First, as Scott said upthread, I think your memories of Bosnia are a bit inaccurate. Then again, you know more about what's going on in that part of the world than I do, so I won't push the point.

More importantly, I'm a little confused by one line of your post: "Do you think that we could have pulled out with some sense of stability? I think not." I take this to mean that you have real questions about whether armed response could actually have helped the situation in Rwanda, but that trying to confront the killers would have been better than doing nothing. If I misunderstood your point, I apologize. If I got it, then please read on.

There is no doubt that Rwanda was not America's/the UN's/the world's finest hour. It was the most efficient genocide in modern history (measured by the number of deaths per month), and it is criminal that the rest of the world stood by and did nothing. However - if we assume that armed confrontation would not have prevented the genocide, then I wonder if simply adding more deaths in the name of "doing something" would have been a better course.

Now, I don't know that this was necessarily the case in Rwanda - it may be that armed confrontation would have saved a substantial number of lives. I will leave it to people more learned in the history and conduct of warfare than I to make that call. However, I think there can be little argument that America has limited military resources, and cannot possibly respond with superior firepower every time some nation in the world descends into bloody anarchy. At some point, I think we have to do some triage and sort the world's horrors into those we can do something about and those we can't; or, better still, between those which bear on our own safety and security and those which don't.

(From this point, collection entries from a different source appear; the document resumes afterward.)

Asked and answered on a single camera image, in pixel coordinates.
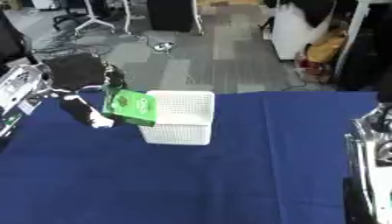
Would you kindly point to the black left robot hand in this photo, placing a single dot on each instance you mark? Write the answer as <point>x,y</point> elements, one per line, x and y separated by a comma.
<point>76,71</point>

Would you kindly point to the green box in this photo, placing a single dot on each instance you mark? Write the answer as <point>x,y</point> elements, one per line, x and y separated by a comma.
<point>130,106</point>

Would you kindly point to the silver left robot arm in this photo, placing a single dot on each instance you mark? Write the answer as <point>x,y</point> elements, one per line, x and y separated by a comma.
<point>18,87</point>

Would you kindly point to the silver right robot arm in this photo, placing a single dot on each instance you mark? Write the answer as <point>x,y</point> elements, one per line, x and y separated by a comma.
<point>372,151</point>

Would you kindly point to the white tripod stand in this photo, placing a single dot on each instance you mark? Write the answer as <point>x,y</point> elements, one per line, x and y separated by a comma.
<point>94,17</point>

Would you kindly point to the black office chair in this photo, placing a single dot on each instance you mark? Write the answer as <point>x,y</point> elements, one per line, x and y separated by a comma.
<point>13,38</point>

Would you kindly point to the white perforated plastic basket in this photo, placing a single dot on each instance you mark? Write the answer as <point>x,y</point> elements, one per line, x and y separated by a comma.
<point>181,116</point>

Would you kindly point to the white cabinet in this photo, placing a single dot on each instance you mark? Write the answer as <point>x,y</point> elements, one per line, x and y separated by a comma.
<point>291,32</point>

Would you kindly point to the yellow bag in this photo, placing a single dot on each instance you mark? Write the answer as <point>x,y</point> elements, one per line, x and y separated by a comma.
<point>325,46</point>

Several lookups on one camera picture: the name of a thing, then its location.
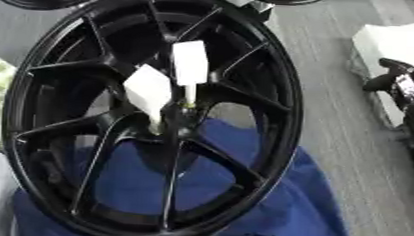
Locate white box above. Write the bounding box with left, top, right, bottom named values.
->
left=345, top=17, right=414, bottom=131

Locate white pin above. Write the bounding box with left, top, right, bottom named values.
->
left=166, top=38, right=212, bottom=110
left=118, top=62, right=176, bottom=137

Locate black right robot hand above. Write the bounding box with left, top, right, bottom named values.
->
left=356, top=56, right=414, bottom=187

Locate black spoked wheel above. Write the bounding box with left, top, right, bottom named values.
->
left=0, top=0, right=310, bottom=236

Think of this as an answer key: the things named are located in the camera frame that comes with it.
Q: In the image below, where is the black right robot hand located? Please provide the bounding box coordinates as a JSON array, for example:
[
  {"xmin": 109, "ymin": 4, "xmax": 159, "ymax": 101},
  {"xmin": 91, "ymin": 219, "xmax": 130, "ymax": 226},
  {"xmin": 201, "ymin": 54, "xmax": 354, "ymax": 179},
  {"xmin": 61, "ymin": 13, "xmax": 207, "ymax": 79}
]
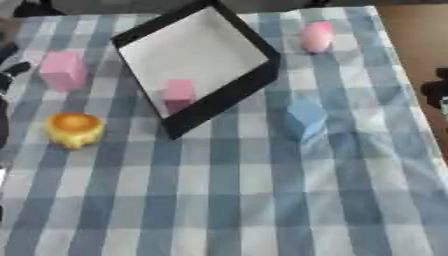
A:
[{"xmin": 420, "ymin": 67, "xmax": 448, "ymax": 110}]

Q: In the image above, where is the black box with white inside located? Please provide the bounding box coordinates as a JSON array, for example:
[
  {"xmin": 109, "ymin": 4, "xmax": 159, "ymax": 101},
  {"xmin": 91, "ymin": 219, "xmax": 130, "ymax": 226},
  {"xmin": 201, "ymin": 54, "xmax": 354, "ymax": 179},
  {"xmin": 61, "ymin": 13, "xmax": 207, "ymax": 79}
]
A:
[{"xmin": 110, "ymin": 0, "xmax": 284, "ymax": 141}]

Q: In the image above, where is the pink egg-shaped toy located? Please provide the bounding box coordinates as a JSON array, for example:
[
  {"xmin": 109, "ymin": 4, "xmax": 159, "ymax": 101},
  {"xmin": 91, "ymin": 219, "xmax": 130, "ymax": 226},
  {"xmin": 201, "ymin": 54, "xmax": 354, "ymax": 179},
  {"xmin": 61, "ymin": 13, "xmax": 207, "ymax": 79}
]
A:
[{"xmin": 299, "ymin": 20, "xmax": 336, "ymax": 54}]

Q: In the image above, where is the yellow toy cake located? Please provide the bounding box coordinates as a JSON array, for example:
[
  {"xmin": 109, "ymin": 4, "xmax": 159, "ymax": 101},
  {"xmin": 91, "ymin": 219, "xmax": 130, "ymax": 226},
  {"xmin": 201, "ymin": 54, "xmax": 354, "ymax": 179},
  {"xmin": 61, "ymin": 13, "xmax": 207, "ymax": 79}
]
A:
[{"xmin": 43, "ymin": 111, "xmax": 107, "ymax": 150}]

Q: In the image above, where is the blue block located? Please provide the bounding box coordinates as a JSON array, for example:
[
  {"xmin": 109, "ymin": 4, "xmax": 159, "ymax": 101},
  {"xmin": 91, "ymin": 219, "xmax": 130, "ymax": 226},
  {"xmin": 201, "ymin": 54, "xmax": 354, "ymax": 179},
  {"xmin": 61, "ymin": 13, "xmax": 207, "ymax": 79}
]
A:
[{"xmin": 283, "ymin": 100, "xmax": 329, "ymax": 142}]

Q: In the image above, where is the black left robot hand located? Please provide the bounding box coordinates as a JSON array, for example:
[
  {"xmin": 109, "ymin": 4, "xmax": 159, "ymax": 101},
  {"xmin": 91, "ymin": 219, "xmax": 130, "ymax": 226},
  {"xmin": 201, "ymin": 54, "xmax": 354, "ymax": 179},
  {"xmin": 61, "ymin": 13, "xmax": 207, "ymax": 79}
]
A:
[{"xmin": 0, "ymin": 61, "xmax": 34, "ymax": 149}]

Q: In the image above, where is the small pink block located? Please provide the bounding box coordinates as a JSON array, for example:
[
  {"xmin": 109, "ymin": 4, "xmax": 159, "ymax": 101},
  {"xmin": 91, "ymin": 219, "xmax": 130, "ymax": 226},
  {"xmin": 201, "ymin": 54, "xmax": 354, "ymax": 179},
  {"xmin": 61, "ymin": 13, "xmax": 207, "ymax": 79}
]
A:
[{"xmin": 161, "ymin": 78, "xmax": 198, "ymax": 115}]

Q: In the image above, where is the large pink block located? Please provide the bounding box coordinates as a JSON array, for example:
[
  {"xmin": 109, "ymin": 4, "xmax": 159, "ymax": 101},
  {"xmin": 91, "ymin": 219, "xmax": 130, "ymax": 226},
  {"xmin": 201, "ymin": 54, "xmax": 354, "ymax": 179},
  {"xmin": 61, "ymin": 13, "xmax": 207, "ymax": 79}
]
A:
[{"xmin": 38, "ymin": 50, "xmax": 91, "ymax": 93}]

That's why Iraq pisses me off so badly - we were already engaged in a life-and-death struggle with certain parties who would like to (and, in fact, did) bring the fight to Manhattan, but we were itching for a very different fight so we took our eyes off the ball. We might as well have invaded New Zealand, given that the Kiwis had about as much to do with our real enemies as did Iraq. Except that invading New Zealand would not have resulting in the recruitment of quite so many al Qaeda suicide bombers.

Sometimes a great power needs to use military force. I don't like it, but I recognize that it's true. However, even the greatest powers must use force wisely, or risk the blowback. For too long, US foreign policy has been based upon the principles outlined by that old children's song, "The Little Old Lady Who Swallowed a Fly." We armed Saddam Hussein as a proxy against the Iranians, and then acted shocked when those arms were turned on innocent Kurdish civilians. We arm the noble Afghan mujahideen, only to have them fly planes into our skyscrapers a few years later. We run our diplomatic operations like Exxon runs its business - with an eye to next quarter's balance sheet, the long run be damned. And it's costing us dearly in blood and treasure.